In May 2024, MTS proposed a new Trolley line to take over service from the Green Line between El Cajon and Santee. Known as the East County Connector project (and later the Copper Line), the proposal was prompted by service issues caused by the merge of double track to single track between the final two stations, creating delays for Green Line trolleys waiting for the track to clear and occasional cancellations at eastern stations when trains turn around early to prevent the delays.
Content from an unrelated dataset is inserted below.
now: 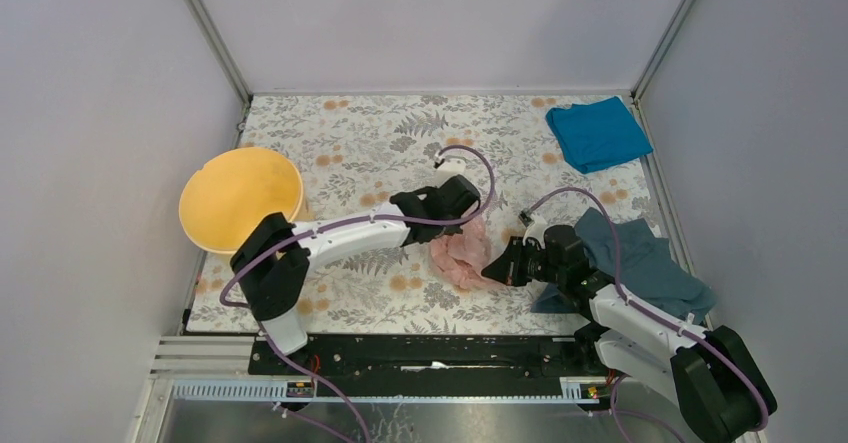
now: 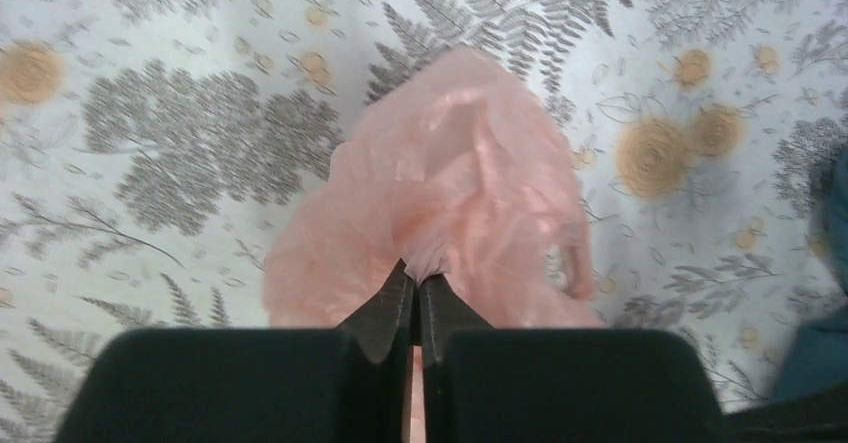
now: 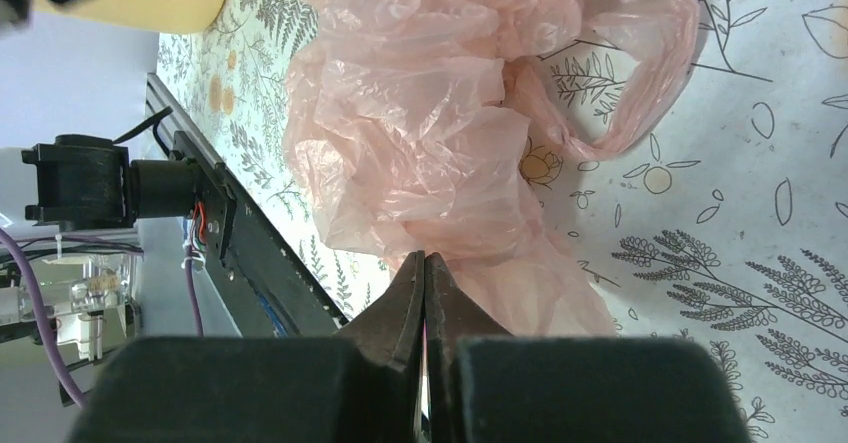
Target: Put the trash bags into the trash bin
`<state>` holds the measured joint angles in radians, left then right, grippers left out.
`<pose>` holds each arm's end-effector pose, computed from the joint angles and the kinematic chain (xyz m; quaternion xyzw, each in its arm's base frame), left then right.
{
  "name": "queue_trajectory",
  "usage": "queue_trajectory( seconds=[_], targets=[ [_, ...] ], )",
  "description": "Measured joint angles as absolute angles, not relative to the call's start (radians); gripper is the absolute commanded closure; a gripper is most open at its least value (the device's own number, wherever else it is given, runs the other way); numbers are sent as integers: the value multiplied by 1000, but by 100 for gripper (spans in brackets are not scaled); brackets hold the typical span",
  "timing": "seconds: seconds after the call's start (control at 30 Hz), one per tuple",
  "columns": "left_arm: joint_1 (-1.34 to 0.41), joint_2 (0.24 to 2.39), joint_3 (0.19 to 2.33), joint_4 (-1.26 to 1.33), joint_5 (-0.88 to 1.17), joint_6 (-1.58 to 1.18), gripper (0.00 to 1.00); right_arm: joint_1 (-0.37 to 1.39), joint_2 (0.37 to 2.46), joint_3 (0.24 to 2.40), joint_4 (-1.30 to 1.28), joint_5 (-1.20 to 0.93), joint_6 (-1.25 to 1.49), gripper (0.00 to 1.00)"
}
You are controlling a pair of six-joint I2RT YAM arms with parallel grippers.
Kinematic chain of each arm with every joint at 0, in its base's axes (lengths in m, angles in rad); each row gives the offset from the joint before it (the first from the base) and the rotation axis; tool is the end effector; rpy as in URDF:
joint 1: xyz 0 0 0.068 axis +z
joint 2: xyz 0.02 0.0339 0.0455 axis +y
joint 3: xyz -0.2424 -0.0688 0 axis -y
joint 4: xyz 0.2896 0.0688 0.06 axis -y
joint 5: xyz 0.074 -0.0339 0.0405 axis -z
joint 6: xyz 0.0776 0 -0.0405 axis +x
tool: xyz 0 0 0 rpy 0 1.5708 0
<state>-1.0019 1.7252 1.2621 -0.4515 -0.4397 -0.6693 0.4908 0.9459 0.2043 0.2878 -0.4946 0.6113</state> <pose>0.2601 -0.3455 0.1631 0.0836 0.9228 -0.0948 0.3641 0.2121 0.1551 0.0963 -0.0800 0.8286 0.4459 0.3290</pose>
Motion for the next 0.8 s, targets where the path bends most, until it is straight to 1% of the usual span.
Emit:
queue_trajectory(
  seconds=[0.1, 0.2, 0.27, 0.3, 0.33, 0.4, 0.53, 0.6, 0.63, 0.7, 0.8],
  targets=[
    [-952, 1687, 1235, -418, -410, -643, 100, 491, 946, 203, 282, -501, 611, 91],
    [-892, 1551, 1164, -366, -319, -594, 100, 491, 946, 203, 282, -529, 609, 81],
    [-843, 1431, 1121, -318, -216, -564, 100, 492, 946, 204, 281, -555, 604, 72],
    [-827, 1348, 1095, -277, -123, -544, 100, 493, 946, 208, 278, -572, 600, 68],
    [-794, 1315, 1088, -263, -89, -538, 100, 495, 946, 212, 276, -583, 599, 65],
    [-746, 1228, 1071, -212, 46, -511, 100, 497, 949, 234, 266, -607, 591, 57],
    [-717, 1162, 1086, -226, 204, -450, 100, 498, 953, 348, 201, -593, 557, 46],
    [-711, 1168, 1103, -260, 243, -429, 100, 498, 953, 415, 167, -553, 537, 37],
    [-707, 1174, 1108, -280, 260, -424, 100, 498, 953, 450, 150, -525, 526, 31],
    [-698, 1186, 1113, -301, 290, -424, 100, 498, 953, 504, 128, -480, 506, 28],
    [-685, 1217, 1116, -292, 382, -460, 100, 498, 978, 567, 101, -438, 472, 29]
  ],
)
On September 29, 2024, Copper Line service began, and Orange Line Trolleys were cut back to El Cajon station.

== Stations ==

| Station | Location | Connections |
| America Plaza (limited service) | Core, San Diego | Blue Line Silver Line |
| Courthouse |  |
| Civic Center | Blue Line Silver Line |
| Fifth Avenue | Blue Line Silver Line; MTS: 3, 120; |
| City College | East Village, San Diego | Blue Line Silver Line; MTS: 2, 5, 7, 12, 20, 110, Rapid 215, Rapid 225, Rapid 235, Rapid Express 280, Rapid Express 290, 910 (Overnight Express), 923, 992; |
| Park & Market | Blue Line Silver Line; MTS: 3, 5, 12; |
| 12th & Imperial | Blue Line Green Line Silver Line; MTS: 4, 12, 901, 910 (Overnight Express), 929; Greyhound Lines; Park and ride: 1,020 spaces, paid; |
| 25th & Commercial | Grant Hill, San Diego | MTS: 3 |
| 32nd & Commercial | Stockton, San Diego |  |
| 47th Street | Chollas View, San Diego | MTS: 955; Park and ride: 129 spaces; |
| Euclid Avenue | Emerald Hills, San Diego | MTS: 3, 4, 5, 13, 60, 916, 917, 955; Park and ride: 115 spaces; |
| Encanto/62nd Street | Encanto, San Diego | MTS: 4, 916, 917, 961; Park and ride: 158 spaces; |
| Massachusetts Avenue | Lemon Grove | Park and ride: 241 spaces |
| Lemon Grove Depot | MTS: 856, 936 |
| Spring Street | La Mesa | MTS: 851, 855; Park and ride: 324 spaces; |
| La Mesa Blvd. | MTS: 852 |
| Grossmont | Green Line; MTS: 852, 854; Park and ride: 220 spaces; |
| Amaya Drive | Green Line; Park and ride: 236 spaces; |
| El Cajon | El Cajon | Green Line Copper Line; MTS: 115, 815, 816, 833, 848, 864, 872, 874, 875, 888, 891, 892, 894; Greyhound Lines; Sycuan Casino Shuttle; Park and ride: 469 spaces; |

== Future ==
=== Possible extension to San Diego International Airport ===
In January 2013, San Diego Mayor Bob Filner and SANDAG conducted talks about a possible trolley extension to San Diego International Airport. SANDAG has been conducting feasibility studies on an extension to Lindbergh Field since 2009. There are many different plans and scenarios for such an extension, but one of the possible scenarios is to extend the Orange Line from downtown San Diego up N. Harbor Drive to the passenger terminals on the south side of Lindbergh Field, with possible stops along the way. Currently, there is no projected start or completion date for such a proposed extension of the Orange Line to Lindbergh Field.